Proposal 6: Vesting, Liquidity Mining & PowerIndex Design

My team and I have been watching the forums / discord recently and we’ve been really impressed by the level of engagement from the community so far. While there are a lot of factors still up in the air right now, we wanted to propose a comprehensive model that pulls everything together and charts a strong path forward for the community heading into mainnet launch. We’ve seen new projects fall out of favor and quickly lose traction after their unsustainable, unvested rewards dry up. We don’t want PowerPool to follow in their footsteps, but rather set a positive example with a sustainable, long-term oriented strategy.

Proposed PowerPool LM Model

Currently, only 5,360,154 CVP are in circulation, with ~95% of the total supply still locked up / not distributed. Luckily, this gives us a lot of dry powder to work with in terms of optimizing the supply side release schedule and liquidity mining incentives for bootstrapping adoption. We propose the following:

  • Beta (5m CVP) - 1 year lock then 12 month linear vest
  • Gamma (5m CVP) - 1 year lock then 12 month linear vest

While this is a much longer time period than others have put forward, we believe it is the right decision. We need to do right by the current CVP holder base since they are comprised of either 1) Alpha participants who held, 2) people who purchased on the open market or 3) people who took risk providing liquidity. It would be a disadvantage to those early supporters to release the Beta and Gamma distributions quickly, given those participants did not take any risk. As Gamma participants ourselves, we are happy to accept this lock-up period because we believe it gives PowerPool the best chance to succeed.

  • DAO Grants (7m CVP) - 2 year lock then 12 month linear vest

For PowerPool’s meta-governance to work, the CVP community needs to be on good terms with the DAOs of the composite members, operating to the mutual benefit of all. We believe allocating 7% of the total supply for DAO grants will align incentives between both communities and make admittance into the first PowerIndex more appealing. With this approach, PowerPool will hold the governance tokens of the composite members, while they hold the governance token of PowerPool itself. At current prices, this grant would be worth ~$2m for each DAO, however, as the TVL of the PowerIndex grows, so too will the value of the grant they hold. We propose the 2 year lock and 12 month linear vest so that the receiving DAOs have a long-term stake.

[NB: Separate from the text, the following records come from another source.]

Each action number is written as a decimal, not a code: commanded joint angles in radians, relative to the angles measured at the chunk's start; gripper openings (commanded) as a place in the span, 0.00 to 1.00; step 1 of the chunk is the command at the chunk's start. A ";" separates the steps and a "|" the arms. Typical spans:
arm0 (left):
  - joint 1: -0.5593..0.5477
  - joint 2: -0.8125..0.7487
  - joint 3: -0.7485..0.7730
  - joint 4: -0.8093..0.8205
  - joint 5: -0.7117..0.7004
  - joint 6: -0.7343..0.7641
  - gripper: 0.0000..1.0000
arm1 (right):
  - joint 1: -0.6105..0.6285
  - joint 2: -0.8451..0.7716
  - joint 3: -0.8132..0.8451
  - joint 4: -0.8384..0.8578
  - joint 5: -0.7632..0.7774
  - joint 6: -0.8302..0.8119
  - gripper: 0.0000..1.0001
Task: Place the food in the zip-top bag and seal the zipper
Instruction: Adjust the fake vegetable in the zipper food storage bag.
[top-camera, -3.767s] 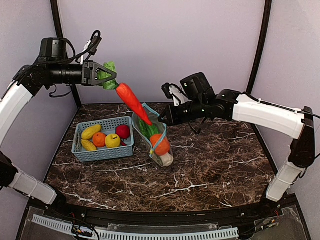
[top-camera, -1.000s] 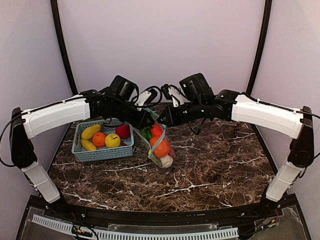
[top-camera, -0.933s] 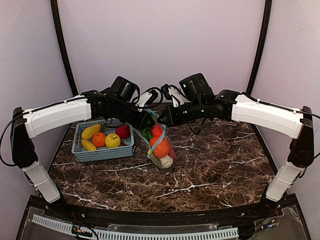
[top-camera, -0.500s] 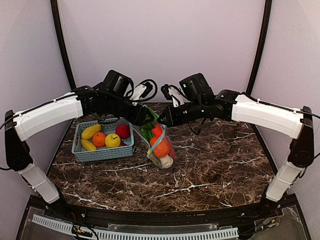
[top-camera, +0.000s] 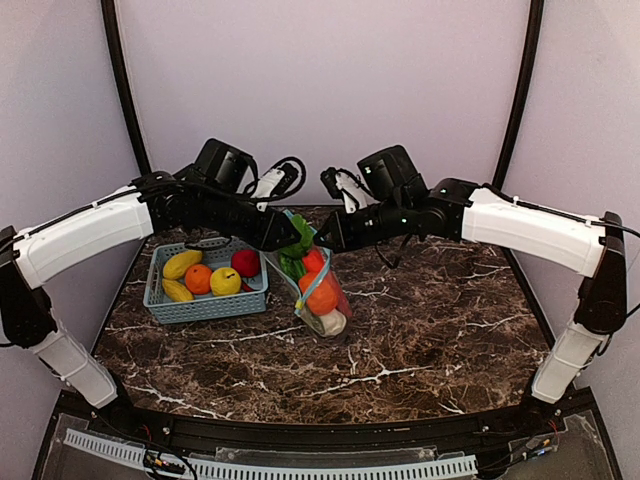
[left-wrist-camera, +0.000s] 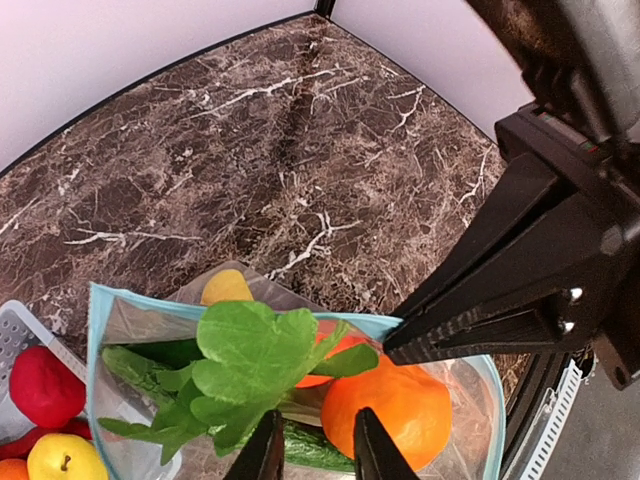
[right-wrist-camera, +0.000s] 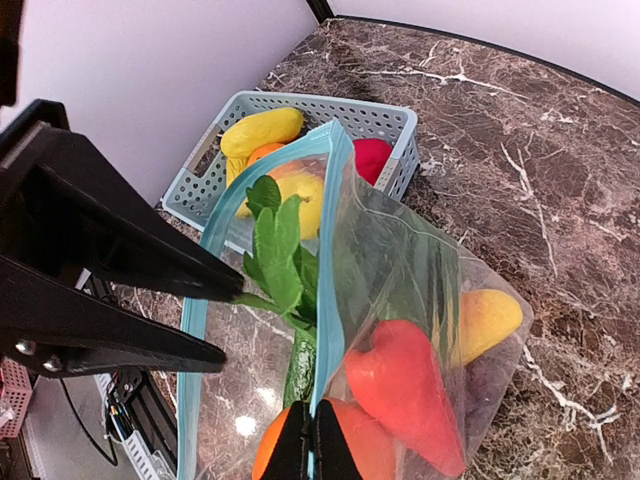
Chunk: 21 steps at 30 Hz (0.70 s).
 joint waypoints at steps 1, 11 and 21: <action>-0.006 0.047 -0.040 0.035 0.065 -0.045 0.23 | -0.006 0.001 0.040 0.052 -0.012 0.003 0.00; -0.006 0.175 -0.050 0.137 0.018 -0.056 0.21 | -0.006 0.008 0.027 0.060 -0.027 0.009 0.00; -0.006 0.186 -0.081 0.186 -0.044 -0.071 0.22 | -0.006 -0.001 0.013 0.061 -0.004 0.008 0.00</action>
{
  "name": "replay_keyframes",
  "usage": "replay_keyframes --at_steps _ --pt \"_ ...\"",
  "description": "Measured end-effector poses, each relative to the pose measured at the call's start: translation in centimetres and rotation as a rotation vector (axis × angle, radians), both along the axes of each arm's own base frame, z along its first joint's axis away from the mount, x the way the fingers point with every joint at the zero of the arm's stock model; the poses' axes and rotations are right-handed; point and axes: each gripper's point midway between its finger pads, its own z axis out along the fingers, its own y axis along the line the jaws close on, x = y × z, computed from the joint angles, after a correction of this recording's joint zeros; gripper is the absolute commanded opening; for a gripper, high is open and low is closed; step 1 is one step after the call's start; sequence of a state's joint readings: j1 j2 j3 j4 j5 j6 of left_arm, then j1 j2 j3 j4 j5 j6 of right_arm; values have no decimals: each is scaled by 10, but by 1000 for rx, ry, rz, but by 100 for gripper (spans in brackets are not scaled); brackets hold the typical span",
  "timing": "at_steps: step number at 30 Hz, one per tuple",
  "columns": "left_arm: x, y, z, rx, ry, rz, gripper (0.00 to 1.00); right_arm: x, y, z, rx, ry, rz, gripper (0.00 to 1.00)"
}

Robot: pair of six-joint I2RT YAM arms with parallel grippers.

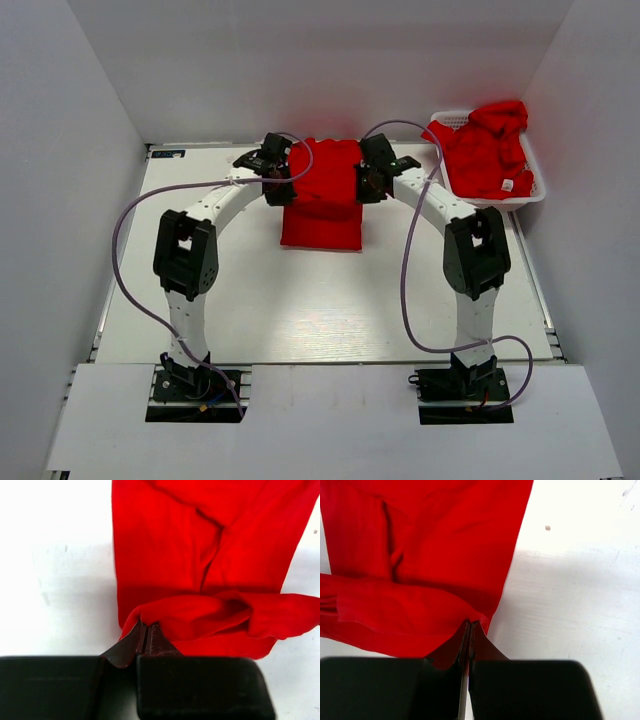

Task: Fold and stack the t-shirts
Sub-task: Fold the folded rectangular tshirt in 1/3 of the way

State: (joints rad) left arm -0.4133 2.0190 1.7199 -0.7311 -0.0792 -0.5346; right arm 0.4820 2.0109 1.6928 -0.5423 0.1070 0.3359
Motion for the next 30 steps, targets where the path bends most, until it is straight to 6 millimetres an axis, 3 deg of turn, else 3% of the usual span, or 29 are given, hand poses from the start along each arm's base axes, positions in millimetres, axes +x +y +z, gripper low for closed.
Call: replay_keyframes --at_steps 11,20,21,23,24,25,26,27,30 --pt "32 -7 -17 -12 -36 -10 0 28 -4 -5 14 -20 5 0" --pt "45 2 -28 -9 -31 15 0 42 -1 -23 33 -26 30 0" --pt "46 3 -28 -10 -33 18 3 43 0 -25 36 -27 32 0" --pt "49 4 -27 -13 -42 20 30 46 1 -29 42 -29 34 0" --pt "51 5 -26 -12 -50 18 45 47 1 -30 44 -31 34 9" --pt "53 5 -25 -15 -57 20 81 48 1 -30 46 -32 33 27" --pt "55 6 -24 -15 -65 19 91 49 1 -30 50 -34 29 88" --pt "56 7 -23 -18 -70 23 98 50 1 -29 53 -38 27 90" --pt "60 9 -22 -16 -82 25 100 54 0 -26 52 -55 36 90"
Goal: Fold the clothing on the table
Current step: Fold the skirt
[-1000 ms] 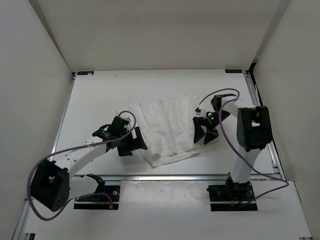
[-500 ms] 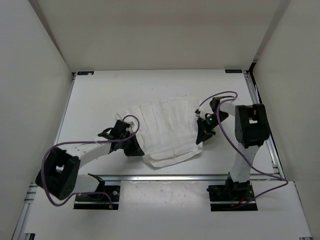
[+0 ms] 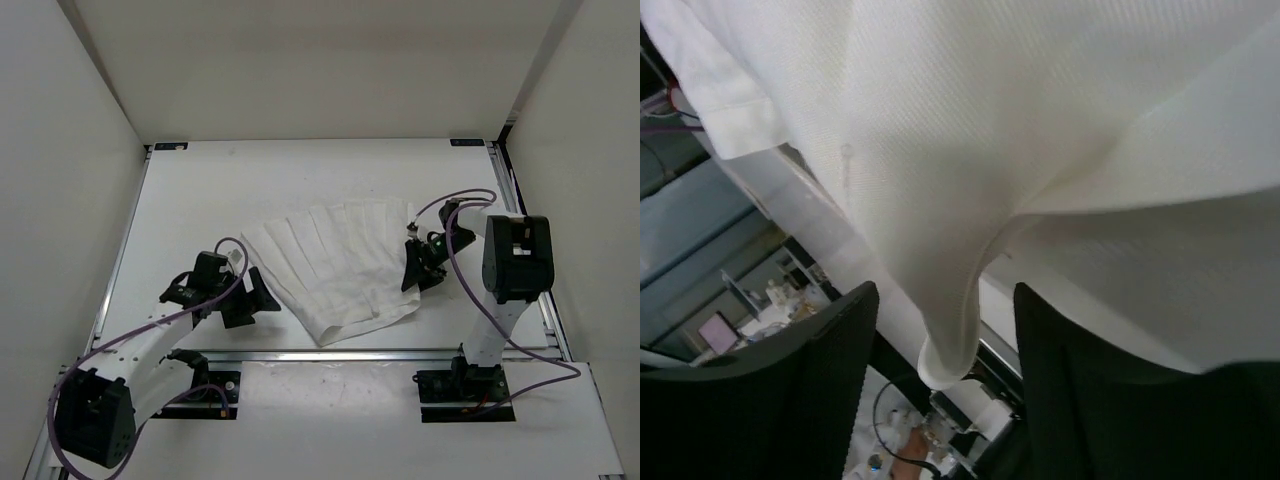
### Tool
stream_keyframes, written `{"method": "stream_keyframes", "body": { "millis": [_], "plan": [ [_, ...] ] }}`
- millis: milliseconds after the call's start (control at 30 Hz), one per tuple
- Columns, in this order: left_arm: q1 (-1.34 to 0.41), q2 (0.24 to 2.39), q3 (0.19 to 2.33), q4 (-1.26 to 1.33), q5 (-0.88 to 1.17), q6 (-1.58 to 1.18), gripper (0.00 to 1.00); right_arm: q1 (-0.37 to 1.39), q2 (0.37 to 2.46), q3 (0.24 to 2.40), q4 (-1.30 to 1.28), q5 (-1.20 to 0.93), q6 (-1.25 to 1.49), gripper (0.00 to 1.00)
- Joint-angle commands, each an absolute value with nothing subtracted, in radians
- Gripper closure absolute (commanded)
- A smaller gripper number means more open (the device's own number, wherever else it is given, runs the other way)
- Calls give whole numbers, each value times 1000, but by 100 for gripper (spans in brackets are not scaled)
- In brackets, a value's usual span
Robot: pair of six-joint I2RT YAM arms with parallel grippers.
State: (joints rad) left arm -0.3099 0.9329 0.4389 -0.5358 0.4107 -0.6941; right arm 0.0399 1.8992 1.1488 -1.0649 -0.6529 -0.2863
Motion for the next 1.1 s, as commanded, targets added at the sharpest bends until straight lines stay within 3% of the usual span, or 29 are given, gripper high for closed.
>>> {"method": "stream_keyframes", "body": {
  "millis": [0,67,167,333,700,800,833,900,967,1000,1033,1067],
  "plan": [
    [-374,934,469,-546,377,-707,1,46,1856,1141,-1072,-595,-305,34],
    [-390,916,457,-519,402,-750,2,46,1812,1114,-1062,-551,-301,15],
    [-440,878,431,-419,385,-846,2,48,1773,1082,-1057,-522,-310,12],
    [-592,943,390,-212,324,-1011,1,23,1763,1037,-1052,-511,-296,28],
    [-695,1293,578,-209,278,-908,1,69,1778,1037,-994,-488,-284,38],
    [-699,1333,586,-195,273,-907,2,69,1781,1026,-973,-474,-282,49],
    [-695,1341,587,-196,270,-904,2,74,1782,1023,-966,-476,-282,58],
    [-686,1339,572,-178,291,-904,16,69,1790,1023,-962,-477,-285,87],
    [-661,1304,548,-169,319,-905,46,66,1796,1028,-974,-495,-291,100],
    [-654,1293,534,-173,333,-917,81,52,1795,1026,-988,-518,-308,100],
    [-638,1261,517,-189,331,-919,100,40,1792,1026,-1003,-531,-322,99],
    [-623,1228,502,-204,325,-928,100,34,1795,1023,-1005,-557,-349,100]
  ]
}}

Combined, the lock ups above leave 77,639,846 CVP available for incentives. We believe this should be deposited into the community treasury for CVP stakers to govern. From that supply, we propose a liquidity mining program that distributes 2m CVP a month for the first year, with rewards locked for 1 year from the date they’re paid (similar to Synthetix’s program). Based on the attached model, we believe this will provide an attractive, yet consistent, yield for the initial bootstrapping phase without overpaying. Our goal is for the yield to rise from an increasing CVP price, not from a short-term supply dump (this is not financial advice). In case the 2m CVP a month ends up being too much or too little of an incentive, we suggest giving the community power to adjust the rewards distribution every month. With this plan in place, the community treasury will control ~50% of the total supply by the end of year 1. The community can vote to use that supply to liquidity mine a new PowerIndex or even burn it if they believe that is no longer necessary. (Everyone should DYOR and evaluate your risk tolerance before participating in liquidity mining).

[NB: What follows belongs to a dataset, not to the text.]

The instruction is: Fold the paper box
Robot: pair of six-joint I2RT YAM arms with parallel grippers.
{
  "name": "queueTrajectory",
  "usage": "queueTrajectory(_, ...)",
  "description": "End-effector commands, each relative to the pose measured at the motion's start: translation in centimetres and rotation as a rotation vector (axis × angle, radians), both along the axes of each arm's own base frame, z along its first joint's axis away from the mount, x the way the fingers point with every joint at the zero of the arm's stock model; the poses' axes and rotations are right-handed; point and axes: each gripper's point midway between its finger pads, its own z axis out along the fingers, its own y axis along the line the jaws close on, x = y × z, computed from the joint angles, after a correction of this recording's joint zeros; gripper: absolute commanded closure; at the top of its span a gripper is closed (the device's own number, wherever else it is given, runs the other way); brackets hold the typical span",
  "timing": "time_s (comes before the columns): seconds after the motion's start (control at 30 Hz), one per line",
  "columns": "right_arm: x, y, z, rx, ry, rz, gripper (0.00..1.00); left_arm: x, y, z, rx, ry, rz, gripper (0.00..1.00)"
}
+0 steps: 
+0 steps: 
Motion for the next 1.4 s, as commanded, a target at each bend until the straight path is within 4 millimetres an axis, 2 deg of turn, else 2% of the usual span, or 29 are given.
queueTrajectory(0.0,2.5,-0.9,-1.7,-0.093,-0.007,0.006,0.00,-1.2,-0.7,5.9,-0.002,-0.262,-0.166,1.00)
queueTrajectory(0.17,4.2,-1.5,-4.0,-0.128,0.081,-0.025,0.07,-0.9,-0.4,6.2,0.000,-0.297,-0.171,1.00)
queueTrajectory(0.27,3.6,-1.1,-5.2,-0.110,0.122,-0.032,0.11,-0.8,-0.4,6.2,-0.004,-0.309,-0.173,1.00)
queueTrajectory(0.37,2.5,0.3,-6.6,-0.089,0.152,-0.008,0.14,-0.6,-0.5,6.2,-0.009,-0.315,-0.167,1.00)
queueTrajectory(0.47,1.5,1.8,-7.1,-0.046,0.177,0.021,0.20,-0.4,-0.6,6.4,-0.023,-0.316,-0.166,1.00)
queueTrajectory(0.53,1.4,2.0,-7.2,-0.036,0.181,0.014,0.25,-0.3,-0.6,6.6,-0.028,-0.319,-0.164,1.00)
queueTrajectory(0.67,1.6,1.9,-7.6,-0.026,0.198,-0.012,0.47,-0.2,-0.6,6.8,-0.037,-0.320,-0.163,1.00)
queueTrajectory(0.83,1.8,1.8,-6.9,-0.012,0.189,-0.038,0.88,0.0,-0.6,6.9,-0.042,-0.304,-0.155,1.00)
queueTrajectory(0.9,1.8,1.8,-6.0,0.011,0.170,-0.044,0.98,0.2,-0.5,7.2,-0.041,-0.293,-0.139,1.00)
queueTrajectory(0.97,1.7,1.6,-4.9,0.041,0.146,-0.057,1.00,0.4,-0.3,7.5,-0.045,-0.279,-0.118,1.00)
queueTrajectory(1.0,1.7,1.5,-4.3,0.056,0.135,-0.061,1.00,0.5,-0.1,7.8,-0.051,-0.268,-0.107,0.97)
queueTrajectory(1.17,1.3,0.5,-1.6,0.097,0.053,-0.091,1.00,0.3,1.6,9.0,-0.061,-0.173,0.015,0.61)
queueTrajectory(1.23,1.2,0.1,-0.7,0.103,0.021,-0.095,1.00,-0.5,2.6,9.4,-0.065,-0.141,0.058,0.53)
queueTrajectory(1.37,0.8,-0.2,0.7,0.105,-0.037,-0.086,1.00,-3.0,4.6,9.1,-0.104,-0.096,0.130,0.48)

We also propose allocating 3m CVP as a reward for the first vote to decide on the PowerPool’s composition. With a circulating supply 5,360,154 CVP this could be worthwhile. However, we should emphasize that participating in this first vote will lock up your CVP for 6 months, meaning those who participate won’t be able to use those same CVP to provide liquidity at the launch of the PowerIndex (although participants will still be able to use their locked CVP to vote on other proposals). The 3m CVP reward allocation will be locked for 6 months and vest linearly over the following 6 months. In our model, we forecast that 25% of the current circulating supply will participate and be locked up. While this may seem like a large reward, when we discuss the dynamics of the PowerIndex it will become clear why incentivizing the lock up of more CVP supply makes sense. Before we get into that, let’s summarize what this supply distribution could look like over the following 2 years.

As you can see in the chart above, this leads to a very tight supply side over the first year, with vested tokens gradually unlocking in year 2 after the initial bootstrapping phase is complete. Now let’s talk about what this means for the PowerIndex. When considering it’s design, we borrowed some concepts from another portfolio investment of ours - RUNE. In that design, as the value of exogenous assets in their pools rises, so does the value of RUNE based on their security model and incentive pendulum. The PowerIndex can affect CVP in a similar way. As the TVL of the PowerIndex rises, so too must the value of CVP held within it, given its minimum target weight of 1/8. For example, let’s say the TVL of the pool is $240m. That means CVP must represent at least $30m of that value. If the circulating supply of CVP is only 3m, then that equates to a price of a least $10 per CVP for the pool dynamics to work. This also creates a reflexive feedback loop.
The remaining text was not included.